HOW TO COMPLETE THIS TASK - The expected result is the material below, reproduced exactly from its first line through the line containing "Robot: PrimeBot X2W".

COLLECTED DATA -
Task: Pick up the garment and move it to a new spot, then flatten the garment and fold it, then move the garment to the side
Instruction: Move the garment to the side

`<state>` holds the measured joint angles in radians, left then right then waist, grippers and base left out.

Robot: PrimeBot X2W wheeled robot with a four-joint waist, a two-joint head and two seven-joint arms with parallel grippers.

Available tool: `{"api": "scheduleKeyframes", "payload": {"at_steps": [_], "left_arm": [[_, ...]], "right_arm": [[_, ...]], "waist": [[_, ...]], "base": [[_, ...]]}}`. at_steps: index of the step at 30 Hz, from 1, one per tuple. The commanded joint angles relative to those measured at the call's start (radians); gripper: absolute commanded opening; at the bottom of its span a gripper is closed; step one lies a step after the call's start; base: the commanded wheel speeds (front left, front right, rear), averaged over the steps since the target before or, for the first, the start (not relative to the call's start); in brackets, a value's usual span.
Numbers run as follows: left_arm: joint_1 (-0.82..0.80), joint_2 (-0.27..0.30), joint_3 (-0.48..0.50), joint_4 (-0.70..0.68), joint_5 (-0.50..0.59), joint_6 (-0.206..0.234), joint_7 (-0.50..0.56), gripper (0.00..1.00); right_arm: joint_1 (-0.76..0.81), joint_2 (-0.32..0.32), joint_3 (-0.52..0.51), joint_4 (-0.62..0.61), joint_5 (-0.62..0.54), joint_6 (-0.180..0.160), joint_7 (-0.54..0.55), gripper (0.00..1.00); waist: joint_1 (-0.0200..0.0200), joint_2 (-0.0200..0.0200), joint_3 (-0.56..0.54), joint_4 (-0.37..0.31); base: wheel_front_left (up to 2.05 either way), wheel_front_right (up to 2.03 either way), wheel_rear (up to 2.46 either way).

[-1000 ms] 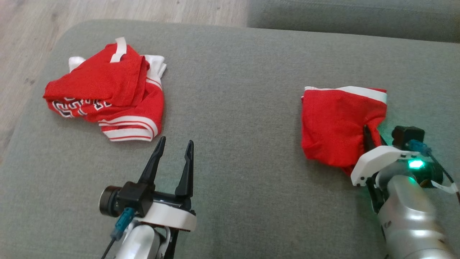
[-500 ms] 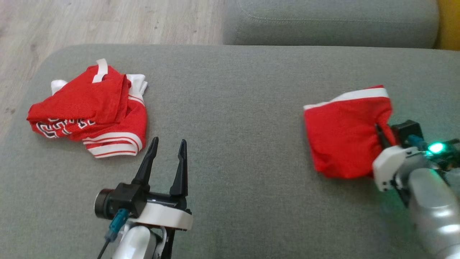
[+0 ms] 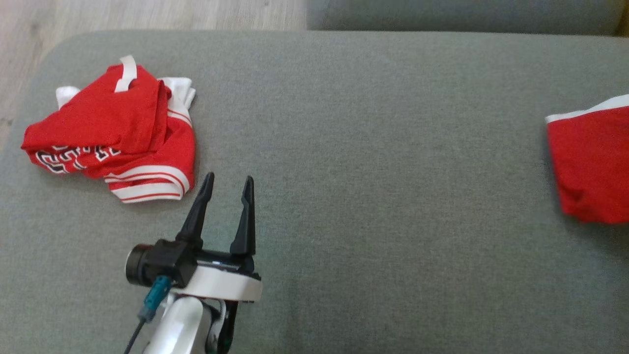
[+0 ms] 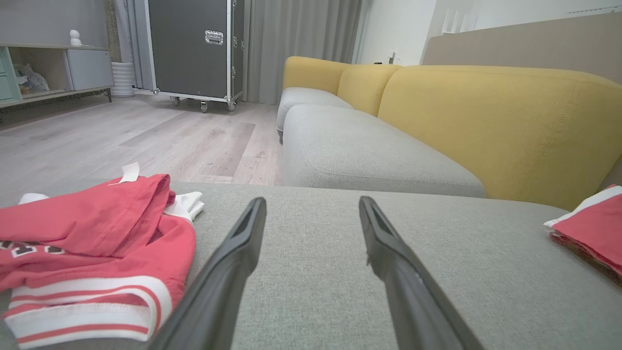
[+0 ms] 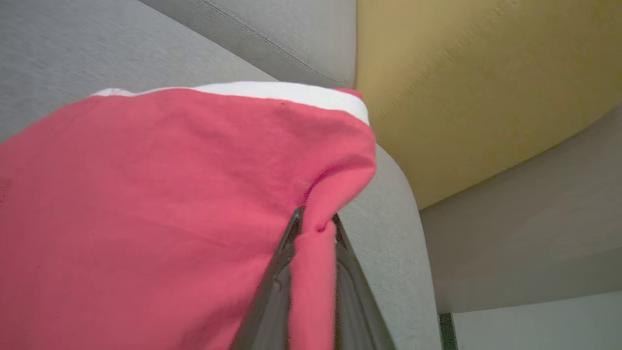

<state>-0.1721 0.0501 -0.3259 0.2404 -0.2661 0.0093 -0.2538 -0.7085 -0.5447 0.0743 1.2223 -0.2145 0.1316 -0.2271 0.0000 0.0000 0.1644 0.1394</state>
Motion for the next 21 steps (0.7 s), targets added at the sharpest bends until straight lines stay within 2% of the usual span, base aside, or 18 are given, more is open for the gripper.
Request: {"api": "scheduleKeyframes", "payload": {"at_steps": [1,6,12,13,14,21], "left_arm": [[-0.055,0.0,0.038,-0.035,0.002,-0.002,-0.008,1.0],[-0.064,0.0,0.044,-0.033,0.006,-0.007,-0.008,1.0],[-0.062,0.0,0.047,-0.027,0.009,-0.008,-0.008,1.0],[-0.06,0.0,0.047,-0.024,0.01,-0.007,-0.008,1.0],[-0.057,0.0,0.047,-0.021,0.012,-0.007,-0.008,1.0],[-0.024,0.0,0.067,-0.01,0.024,-0.009,-0.008,1.0]], "right_arm": [[-0.022,-0.058,0.0,-0.02,0.009,-0.001,0.006,0.0],[-0.019,-0.091,-0.042,-0.042,0.006,-0.001,0.03,0.0],[0.0,-0.082,-0.08,-0.072,-0.006,-0.001,0.048,0.0],[0.005,-0.077,-0.088,-0.08,-0.013,-0.001,0.052,0.4],[0.01,-0.07,-0.098,-0.088,-0.016,-0.001,0.056,1.0],[0.054,-0.006,-0.154,-0.158,-0.05,-0.001,0.08,1.0]], "waist": [[0.0,0.0,0.028,0.011],[0.0,0.0,0.046,0.017],[0.0,0.0,0.037,0.014],[0.0,0.0,0.03,0.012],[0.0,0.0,0.022,0.009],[0.0,0.0,-0.071,-0.019]], "base": [[0.0,0.0,0.0],[0.0,0.0,0.0],[0.0,0.0,0.0],[0.0,0.0,0.0],[0.0,0.0,0.0],[0.0,0.0,0.0]]}}
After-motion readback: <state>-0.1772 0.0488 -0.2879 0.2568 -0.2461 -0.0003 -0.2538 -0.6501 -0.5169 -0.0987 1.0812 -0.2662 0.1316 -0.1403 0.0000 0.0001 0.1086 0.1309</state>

RESULT OF THE EXERCISE -
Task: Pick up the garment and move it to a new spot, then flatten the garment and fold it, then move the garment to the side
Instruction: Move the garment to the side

`<state>` holds the measured joint angles in radians, left then right then waist, grippers and base left out.

Robot: PrimeBot X2W wheeled robot with a four-joint waist, a two-joint head and two seven-joint arms with parallel grippers.

With this, the answer is finished.